The Kangerlussuaq Basin is situated in southern East Greenland (68°30′N). The exposed 1 km thick sedimentary succession records a mid-Cretaceous to Tertiary basin history of Late Aptian–Albian transgression, Late Cretaceous–Early Paleocene highstand and mid-Paleocene uplift and erosion. The sediments are overlain by Upper Paleocene volcaniclastics, pyroclastics and flood basalts associated with continental break-up. Tertiary uplift and erosion has exposed the basin fill and it now represents one of the few outcrop analogues to the offshore Cretaceous-Tertiary sedimentary basins along the deep water margins of the North Atlantic.
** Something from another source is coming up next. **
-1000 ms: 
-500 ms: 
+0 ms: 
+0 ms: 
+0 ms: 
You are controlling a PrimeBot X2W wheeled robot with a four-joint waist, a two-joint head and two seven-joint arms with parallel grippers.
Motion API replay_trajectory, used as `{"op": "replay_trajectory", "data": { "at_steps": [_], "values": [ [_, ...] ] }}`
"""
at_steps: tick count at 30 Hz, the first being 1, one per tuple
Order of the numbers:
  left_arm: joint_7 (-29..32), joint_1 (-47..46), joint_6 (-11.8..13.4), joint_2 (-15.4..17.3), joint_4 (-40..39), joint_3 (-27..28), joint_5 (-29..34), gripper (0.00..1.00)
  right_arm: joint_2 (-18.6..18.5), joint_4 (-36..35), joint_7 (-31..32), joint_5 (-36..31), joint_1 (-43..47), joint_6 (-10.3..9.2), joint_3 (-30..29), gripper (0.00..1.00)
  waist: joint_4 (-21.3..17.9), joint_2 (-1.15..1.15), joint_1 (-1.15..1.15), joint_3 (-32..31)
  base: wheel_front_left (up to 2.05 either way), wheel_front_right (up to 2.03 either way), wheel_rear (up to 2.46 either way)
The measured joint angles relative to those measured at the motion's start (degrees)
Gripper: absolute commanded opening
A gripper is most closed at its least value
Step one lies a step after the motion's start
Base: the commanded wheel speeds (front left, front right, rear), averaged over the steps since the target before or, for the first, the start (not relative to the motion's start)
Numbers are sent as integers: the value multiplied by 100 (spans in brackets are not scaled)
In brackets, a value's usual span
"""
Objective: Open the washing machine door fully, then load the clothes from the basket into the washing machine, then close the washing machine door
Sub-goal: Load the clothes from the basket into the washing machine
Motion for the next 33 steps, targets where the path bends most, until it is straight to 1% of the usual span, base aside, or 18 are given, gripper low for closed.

Three major sandstone-dominated intervals are identified in the succession: (1) mid-Cretaceous fluvio–estuarine sandstones; (2) Lower Paleocene submarine fan sandstones; and (3) mid-Paleocene fluvial and deltaic sandstones and conglomerates. The originally excellent reservoir properties of the sandstone bodies have been strongly modified by more than 4 km of burial and local high heat flux. Mechanical compaction, quartz precipitation, calcite cementation and illitization are the main porosity and permeability reducing agents in the rock sequence. The three major episodes of sandstone deposition were related to initial transgression and later relative sea-level falls and may help prediction of stratigraphic intervals with possible reservoir units in the undrilled offshore basins of the northern North Atlantic. The occurrence of mid-Paleocene proximal fluvial facies, thus suggests sediment bypass and deposition of coarse-grained clastics in the offshore areas southeast of Greenland and around the Faeroe Islands.